Atravesaba nuevamente el Prado Negro, aproximándome a un señorío envuelto por rocas calizas. Mano a mano iba adentrándome, con cierto sigilo, en aquel feudo de pétalos de Bierzo. Una finca antigua se mostraba frente a mi paso. La deje atrás en su herencia, allende los mares cristalinos que, presumía a lo lejos, abrazaban la cercana isla de Santa Cruz. Abundaban allí las pujas, al mejor postor, por pasar la noche entre sus acantilados. Marqueses y condes pretendían los favores de sus embrujos allí estancados, rojos intensos apropiándose de las blancas colinas que se sostenían a lo lejos. Mientras me aproximaba a la entrada de la casa, añoraba las alegrías que en la mañana se manifestaban. Recobraba hace unos instantes la calma que había dejado atrás, y entre vidrios silenciosos me permitía brillar por mí mismo. Junto a la puerta de entrada había un abridor. Quizás olvidaré pronto la humedad de esta lejana torre de dominio incierto, pero ahora era temprano. Aún no habían abierto.

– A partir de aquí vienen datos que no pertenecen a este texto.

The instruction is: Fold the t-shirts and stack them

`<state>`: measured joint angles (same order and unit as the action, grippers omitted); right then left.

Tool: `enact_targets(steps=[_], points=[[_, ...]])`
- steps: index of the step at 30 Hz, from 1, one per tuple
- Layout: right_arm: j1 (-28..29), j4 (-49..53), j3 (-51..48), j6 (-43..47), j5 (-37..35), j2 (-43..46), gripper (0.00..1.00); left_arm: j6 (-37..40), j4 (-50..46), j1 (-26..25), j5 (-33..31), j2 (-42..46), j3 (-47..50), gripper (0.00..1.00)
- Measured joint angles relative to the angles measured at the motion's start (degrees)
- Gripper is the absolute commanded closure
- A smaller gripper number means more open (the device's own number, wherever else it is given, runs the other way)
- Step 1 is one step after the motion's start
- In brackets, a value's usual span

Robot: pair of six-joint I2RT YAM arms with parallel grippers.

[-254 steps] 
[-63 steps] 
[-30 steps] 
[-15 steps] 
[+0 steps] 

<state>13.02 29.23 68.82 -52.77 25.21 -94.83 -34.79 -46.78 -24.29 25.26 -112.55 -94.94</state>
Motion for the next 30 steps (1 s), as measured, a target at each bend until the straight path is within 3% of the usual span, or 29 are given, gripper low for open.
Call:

El tren se había puesto en marcha bajo un cielo nublado azul y gris. Estaría de vuelta a media tarde, cuando la casa permitiese la entrada, o al menos eso pensaba. El paisaje árido que desplegaba su movimiento en mis ojos avanzaba a buen recaudo de indeseables, perdidos como yo. Ocres caducos sin retorno, maquinarias oxidadas, empedrados amparos sin techo. A esto se veía reducida mi perspectiva a través del ventanal que había junto a un adherente asiento. Mi destino estaba en una pequeña localidad industrial, alejada del resto, donde presumía me darían trabajo. Habíamos dejado atrás todas las estaciones intermedias y, con cierta paciencia intranquila, pensaba que estábamos detenidos en un punto de no retorno. Varios golpes severos en la ventanilla me despertaron y un viejo hombre con una extraño sombrero de esparto me ofrecía sus escasas pertenencias a cambio de algo de dinero. La estación se sostenía sobre una decrépita decadencia, como aquel hombre, estática y aparentemente contagiosa. Finalmente, con algo de esfuerzo, conseguí subir la ventana a través de los raíles gastados. El olor de los restos orgánicos que se descomponían entre la basura amontonada en el andén invadió el vagón. El viejo señalaba una vieja carretera que atravesaba las colinas, incitándome a bajar del tren, sin aparente motivo alguno. Sostenía una caja de madera agrietada que contenía algunas naranjas, unos libros viejos, una vieja cuerda marina y varios objetos menudos ―entre ellos un dedal de plata ennegrecido, un cuaderno rojo apenas usado, un mechero de yesca desgastada y lo que parecía ser varias bolsas con semillas en su interior. Dejé algunas monedas en la caja y recogí de ella el cuaderno rojo, esperando que fuesen suficientes por el cambio. Un silbido agudo y vaporoso anunció nuestro avance, y aquel viejo hombre desapareció, junto con la estación, tras el horizonte.